Wednesday, December 17, 2014

No Defense

I'm completely immobile. Nothing tastes right; nothing feels right; nothing smells right; nothing works right. I can't tell if I'm hungry or if I'm in pain.

It seems like I've been working so hard for so long- since 2011 - on an abusive history I still am unable to grasp as my own. I've done all this work....God...I've done all this work, I've seen things in myself, my behaviors, my coping mechanisms that are broken and self-sabotaging. I've gawked at the realizations, cried, beaten myself up in more ways than I can say; more often and longer than I can say.

And then I get to this point where I feel I can reach out and be honest and I can understand - at least in part - why I react so quickly and dramatically to the thought of losing someone I love. In particular, my kids.

I literally panic.

I will do anything, fight anyone. I won't lose my kids. The reason is because I consider them to be the only family I've ever had.

So now...now that I reach that point where I can (and have) literally reached out to them all and begged their forgiveness and asked them for something a child should never need to be asked - support, encouragement, understanding as I work through all his mess and try to be a better person - they're falling away like flies.
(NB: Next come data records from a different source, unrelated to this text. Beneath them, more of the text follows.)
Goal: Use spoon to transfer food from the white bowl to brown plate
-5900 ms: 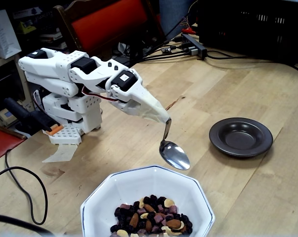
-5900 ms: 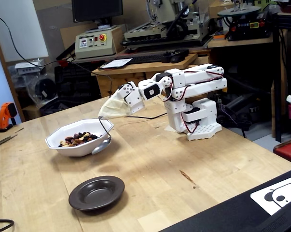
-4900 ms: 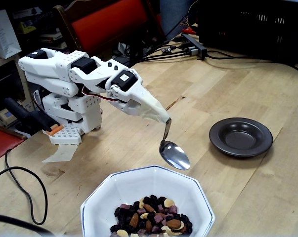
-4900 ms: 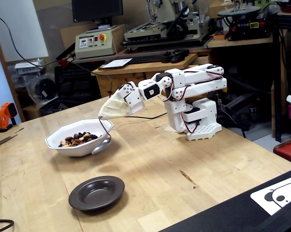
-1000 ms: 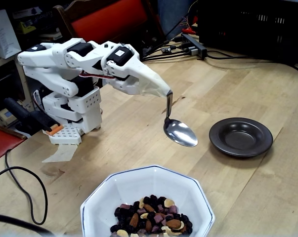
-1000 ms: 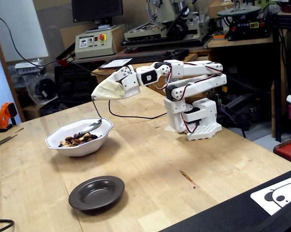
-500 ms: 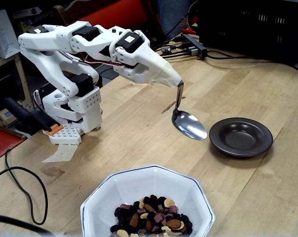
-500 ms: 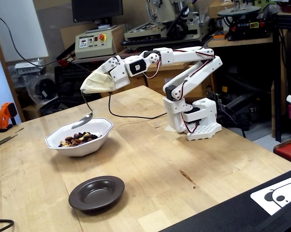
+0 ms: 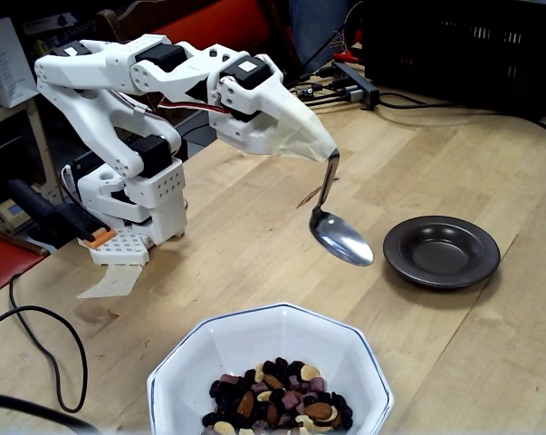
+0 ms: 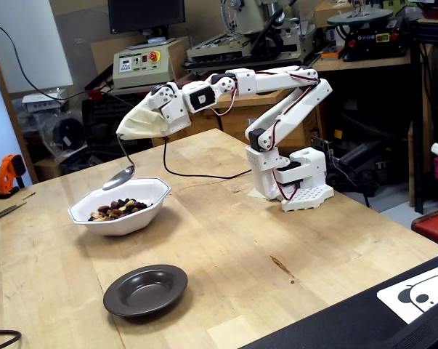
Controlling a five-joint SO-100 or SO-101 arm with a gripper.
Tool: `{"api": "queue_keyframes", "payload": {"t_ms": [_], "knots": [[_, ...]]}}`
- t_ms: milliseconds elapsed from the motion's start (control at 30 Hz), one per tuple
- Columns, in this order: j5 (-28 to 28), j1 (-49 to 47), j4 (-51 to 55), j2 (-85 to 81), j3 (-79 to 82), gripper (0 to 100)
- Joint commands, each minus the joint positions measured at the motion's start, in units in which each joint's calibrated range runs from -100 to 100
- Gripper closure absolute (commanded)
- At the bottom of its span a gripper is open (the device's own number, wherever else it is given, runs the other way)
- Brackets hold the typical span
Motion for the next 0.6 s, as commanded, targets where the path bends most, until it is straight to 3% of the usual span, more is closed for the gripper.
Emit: {"api": "queue_keyframes", "payload": {"t_ms": [0, 567], "knots": [[2.83, 0.36, -0.89, -0.8, -4.77, 96], [13.14, 0.66, -0.89, -0.97, -4.24, 96]]}}
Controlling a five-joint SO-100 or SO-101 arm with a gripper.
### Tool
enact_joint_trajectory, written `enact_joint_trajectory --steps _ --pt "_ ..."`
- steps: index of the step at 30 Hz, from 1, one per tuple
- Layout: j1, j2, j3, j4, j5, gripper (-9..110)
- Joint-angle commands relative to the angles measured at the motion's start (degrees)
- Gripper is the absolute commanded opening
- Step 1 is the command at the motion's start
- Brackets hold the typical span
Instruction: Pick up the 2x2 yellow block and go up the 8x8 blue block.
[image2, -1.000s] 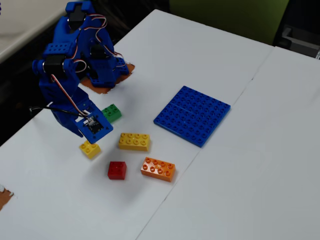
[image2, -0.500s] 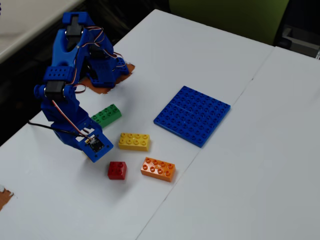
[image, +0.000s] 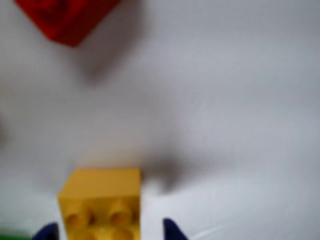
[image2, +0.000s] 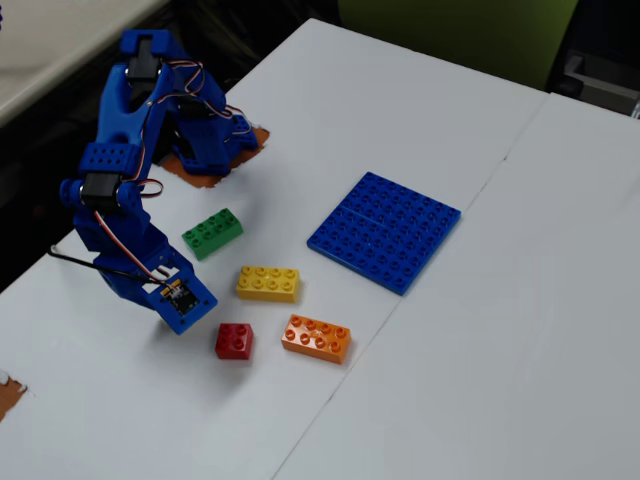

I shake my head. I cry. I am stunned. I don't understand. I beg. I even pray. I wish to God at least SHE would listen but she's become someone I would never raise. She's my daughter but I'm nothing to her. Everyone says "she'll come around." Yeah....but that's not enough for me. I don't care. I'm so tired. I've been there. I probably saved her life and am constantly persecuted for it, though I'd do it again.

It's so simple. So easy to understand, but she won't even listen.

And even worse, takes, yet, another family member away. My new granddaughter. I'm reticent to even use the words "my granddaughter" since I've not been privy to any photos or videos which she's apparently sharing widely and proudly on facebook.





I sit for hours and half-listen to shows or videos about people who've lost loved ones and how they wish they could have them back for just one moment, just to say I love you.

And then I think how cruel it is, that we have these moments, but I'm nothing...not even worth an "I love you."

I hear these stories of people who could have done something to stop the disappearance of someone or the death of someone, but didn't and I shake my head. 

Nobody says a thing. Nobody tells the truth.

Everyone's scared to get involved.

Jesus Christ.

Why even continue doing it?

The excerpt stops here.